Note the timestamp in the lower right.  9:50 a.m.  The market has been open for 20 minutes and the volume is more than double the 90-day average daily volume.  The float is 69,747,00.

 

At $300.57/share, GME is worth $21.0 billion.  For comparison, Fifth Third Bancorp (FITB) is worth $21.2B.  Huntington (HBAN) is $13.75B and Key (KEY) is worth $17.05B.

 

image.png.881fc356368aaeab456f40677951d485.png

 

Do different outlets report volume differently?

Very Stable Genius

  • Author
15 hours ago, YABO713 said:

FWIW - The next two the WSB subreddit is pimping is Nokia and Blackberry. 

 

Those have already mooned.  Check out AMC as well.  It's like it's 2003 lol.

Very Stable Genius

16 minutes ago, YABO713 said:

In other news, TD Ameritrade and Robinhood both appeared to have crashed. 

 

Yeah my tech bro brother just texted me that he can't sell.  

 

I have the desktop versions of Webull and Robinhood.  They're really confusing to use as compared to TD Ameritrade's desktop interface.  

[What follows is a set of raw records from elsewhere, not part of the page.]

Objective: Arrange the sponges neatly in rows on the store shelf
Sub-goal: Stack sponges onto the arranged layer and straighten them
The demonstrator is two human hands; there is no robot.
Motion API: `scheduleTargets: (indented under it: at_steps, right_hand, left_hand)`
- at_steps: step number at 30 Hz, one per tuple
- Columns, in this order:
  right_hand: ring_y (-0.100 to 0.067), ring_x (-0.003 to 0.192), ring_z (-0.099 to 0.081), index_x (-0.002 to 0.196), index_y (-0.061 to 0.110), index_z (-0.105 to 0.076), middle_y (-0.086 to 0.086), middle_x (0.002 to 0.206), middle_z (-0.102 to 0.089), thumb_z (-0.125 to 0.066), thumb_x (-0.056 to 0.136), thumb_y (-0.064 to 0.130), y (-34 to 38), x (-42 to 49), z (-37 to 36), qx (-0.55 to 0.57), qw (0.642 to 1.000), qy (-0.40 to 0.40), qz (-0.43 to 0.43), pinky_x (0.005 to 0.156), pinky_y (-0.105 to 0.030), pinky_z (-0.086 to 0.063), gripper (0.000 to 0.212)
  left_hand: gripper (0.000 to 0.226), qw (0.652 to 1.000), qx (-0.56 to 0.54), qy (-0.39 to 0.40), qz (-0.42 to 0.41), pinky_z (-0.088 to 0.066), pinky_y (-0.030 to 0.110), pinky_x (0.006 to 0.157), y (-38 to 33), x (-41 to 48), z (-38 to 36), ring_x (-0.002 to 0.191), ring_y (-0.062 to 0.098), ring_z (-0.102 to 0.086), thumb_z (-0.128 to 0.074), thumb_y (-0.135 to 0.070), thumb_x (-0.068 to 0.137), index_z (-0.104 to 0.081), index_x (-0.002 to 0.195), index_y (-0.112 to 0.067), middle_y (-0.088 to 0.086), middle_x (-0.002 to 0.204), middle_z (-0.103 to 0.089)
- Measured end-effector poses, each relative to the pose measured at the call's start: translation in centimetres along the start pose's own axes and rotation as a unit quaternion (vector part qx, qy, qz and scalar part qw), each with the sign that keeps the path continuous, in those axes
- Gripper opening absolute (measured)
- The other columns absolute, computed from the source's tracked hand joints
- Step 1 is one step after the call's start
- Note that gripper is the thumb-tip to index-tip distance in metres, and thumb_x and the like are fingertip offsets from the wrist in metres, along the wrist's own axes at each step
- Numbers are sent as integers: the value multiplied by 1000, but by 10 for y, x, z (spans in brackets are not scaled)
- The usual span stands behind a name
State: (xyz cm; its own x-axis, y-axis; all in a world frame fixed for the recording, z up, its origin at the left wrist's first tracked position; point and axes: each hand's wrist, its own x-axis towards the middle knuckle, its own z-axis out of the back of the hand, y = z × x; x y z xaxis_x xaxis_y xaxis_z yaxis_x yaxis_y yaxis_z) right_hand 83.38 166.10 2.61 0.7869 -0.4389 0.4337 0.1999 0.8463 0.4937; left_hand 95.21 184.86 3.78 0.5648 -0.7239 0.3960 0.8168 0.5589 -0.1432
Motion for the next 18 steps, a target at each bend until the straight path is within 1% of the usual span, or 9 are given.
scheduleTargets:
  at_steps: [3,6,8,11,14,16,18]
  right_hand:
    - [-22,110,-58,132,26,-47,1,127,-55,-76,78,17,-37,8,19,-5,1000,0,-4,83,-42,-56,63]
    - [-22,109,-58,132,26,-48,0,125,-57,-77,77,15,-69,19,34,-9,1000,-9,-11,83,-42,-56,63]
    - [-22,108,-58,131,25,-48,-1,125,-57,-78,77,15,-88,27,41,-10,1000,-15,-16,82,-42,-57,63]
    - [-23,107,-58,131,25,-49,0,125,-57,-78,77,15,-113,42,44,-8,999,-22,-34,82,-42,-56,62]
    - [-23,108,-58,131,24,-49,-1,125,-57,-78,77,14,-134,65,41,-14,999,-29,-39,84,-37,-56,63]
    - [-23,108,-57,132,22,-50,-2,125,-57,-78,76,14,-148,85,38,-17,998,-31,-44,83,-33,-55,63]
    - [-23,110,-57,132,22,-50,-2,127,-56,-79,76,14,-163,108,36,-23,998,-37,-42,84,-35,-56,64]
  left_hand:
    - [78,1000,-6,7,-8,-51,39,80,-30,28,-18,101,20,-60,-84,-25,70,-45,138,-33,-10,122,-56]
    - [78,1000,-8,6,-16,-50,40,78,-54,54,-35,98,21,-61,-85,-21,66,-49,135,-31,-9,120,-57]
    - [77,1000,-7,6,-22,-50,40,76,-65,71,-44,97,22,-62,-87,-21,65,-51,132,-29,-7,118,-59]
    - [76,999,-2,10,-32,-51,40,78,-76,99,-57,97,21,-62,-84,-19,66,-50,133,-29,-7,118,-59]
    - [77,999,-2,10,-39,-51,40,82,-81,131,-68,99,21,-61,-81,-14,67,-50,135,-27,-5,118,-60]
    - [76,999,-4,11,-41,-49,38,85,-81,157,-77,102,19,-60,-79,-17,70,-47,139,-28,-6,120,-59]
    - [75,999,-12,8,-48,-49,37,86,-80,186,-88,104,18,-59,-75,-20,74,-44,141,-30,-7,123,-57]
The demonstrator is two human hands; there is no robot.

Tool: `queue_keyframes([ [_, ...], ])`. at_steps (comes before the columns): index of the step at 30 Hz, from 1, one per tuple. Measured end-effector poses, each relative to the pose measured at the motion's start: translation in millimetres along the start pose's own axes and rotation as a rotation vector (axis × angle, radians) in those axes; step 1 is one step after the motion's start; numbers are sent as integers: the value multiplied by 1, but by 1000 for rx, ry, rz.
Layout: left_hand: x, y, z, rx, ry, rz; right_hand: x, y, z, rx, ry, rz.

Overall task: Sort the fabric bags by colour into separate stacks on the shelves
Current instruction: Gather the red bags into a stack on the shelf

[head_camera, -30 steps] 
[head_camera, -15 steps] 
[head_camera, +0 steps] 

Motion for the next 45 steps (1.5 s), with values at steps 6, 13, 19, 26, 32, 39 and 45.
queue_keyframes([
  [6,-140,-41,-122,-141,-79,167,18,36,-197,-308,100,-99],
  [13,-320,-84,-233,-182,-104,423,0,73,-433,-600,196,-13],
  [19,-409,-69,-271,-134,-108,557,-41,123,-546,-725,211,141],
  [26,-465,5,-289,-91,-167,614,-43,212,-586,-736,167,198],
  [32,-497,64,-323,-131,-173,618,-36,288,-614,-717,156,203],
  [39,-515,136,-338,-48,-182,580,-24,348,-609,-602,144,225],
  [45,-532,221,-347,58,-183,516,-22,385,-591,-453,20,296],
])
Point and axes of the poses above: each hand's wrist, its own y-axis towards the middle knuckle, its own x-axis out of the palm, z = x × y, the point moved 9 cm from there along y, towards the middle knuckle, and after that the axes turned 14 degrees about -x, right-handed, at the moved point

10 minutes ago, DarkandStormy said:

 

image.png.881fc356368aaeab456f40677951d485.png

 

Do different outlets report volume differently?

 

What average is that?  Fidelity specifically says 90-day.  Yours there might be 30-day?  Or 14-day?  Not sure.  That's my guess just based on general principle.  The volume for the past 7-30 days has definitely been pushing the average up.  The 90-day would be much lower than any more short-term average.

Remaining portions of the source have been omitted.